For a meaningful share of today's homeowners, outside assistance wasn't a convenience, it was a requirement:
- 35% of recipients say they could not have bought their home when they did without outside help
- 44% of women say they could not have bought without help
- 29% of men say they could not have bought without help
Beyond simply enabling the purchase, the assistance shapes how buyers finance their homes:
- 43% say assistance helped them qualify for a mortgage
- 33% say it reduced their monthly payment
- 31% say it helped them afford a larger down payment
- 30% say it made it possible to purchase a more expensive home
The emotional side: gratitude, embarrassment, and opportunity
Despite how normalized down payment help has become, it still carries emotional weight for some buyers. 46% of recipients felt gratitude when receiving help, but 11% felt embarrassment, and that climbs to 21% for Gen Z buyers.
That emotional complexity is an opening for real estate professionals. Normalizing the conversation early, before a client awkwardly brings it up, reframes assistance as smart financial planning rather than a personal shortfall. Because the data says it is, in fact, standard practice.
Do Americans still believe homeownership is achievable without family wealth?
Most do, but the belief is eroding with each younger generation:
- 68% of all Americans believe homeownership is attainable without family wealth
- 77% of baby boomers believe it's attainable without family wealth
- 61% of Gen Z believe it's attainable without family wealth
At the same time, 46% of Americans expect to help a child or relative buy a home in the future, a figure that jumps to 75% among parents of young children. Intergenerational wealth transfer isn't going away; it's becoming infrastructure.
What this means...
For homebuyers
- If family or friends are offering to help, understand the gift vs. loan distinction before closing, lenders treat them differently.
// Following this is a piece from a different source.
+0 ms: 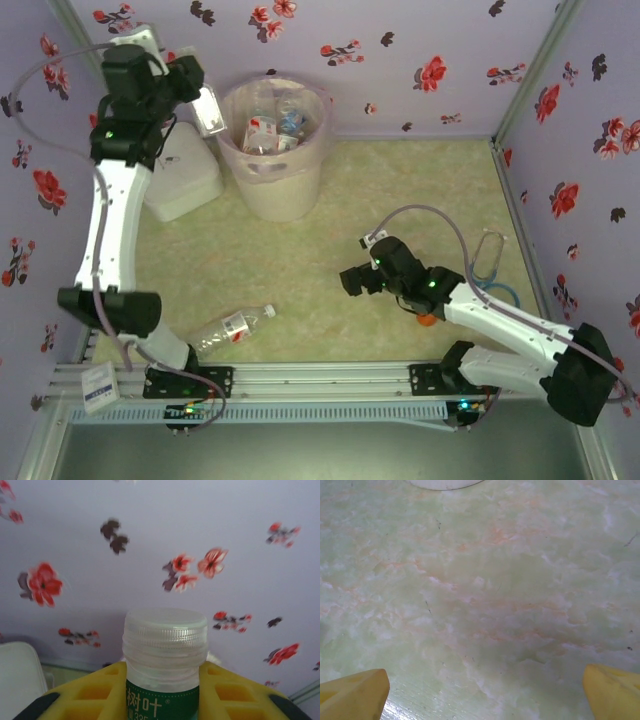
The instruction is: Put the plastic bottles in the bin
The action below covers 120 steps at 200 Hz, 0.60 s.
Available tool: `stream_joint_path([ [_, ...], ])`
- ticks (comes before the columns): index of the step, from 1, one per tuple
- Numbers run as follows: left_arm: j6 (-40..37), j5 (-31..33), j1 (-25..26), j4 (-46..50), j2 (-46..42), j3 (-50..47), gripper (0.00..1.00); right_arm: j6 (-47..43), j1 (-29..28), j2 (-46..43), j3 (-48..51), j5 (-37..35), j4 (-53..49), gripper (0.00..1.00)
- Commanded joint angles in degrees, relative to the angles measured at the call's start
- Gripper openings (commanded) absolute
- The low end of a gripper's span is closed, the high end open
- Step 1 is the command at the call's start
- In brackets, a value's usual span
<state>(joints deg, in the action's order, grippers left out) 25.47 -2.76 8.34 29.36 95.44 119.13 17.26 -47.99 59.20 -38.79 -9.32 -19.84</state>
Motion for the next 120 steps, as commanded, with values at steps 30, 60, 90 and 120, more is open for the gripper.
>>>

- Ask your agent about DPA programs in your area before assuming you need a full 20% down.
- If you qualify for VA or USDA loans, zero-down purchasing may already be on the table.
- Don't let embarrassment about receiving help delay your purchase, 40% of your fellow homeowners did the same.
For homebuyers
- Offering seller concessions can significantly expand your buyer pool, especially for Gen Z and millennial buyers.
- Buyers using gift funds often move faster once financing is confirmed. Understanding their assistance structure helps set realistic timelines.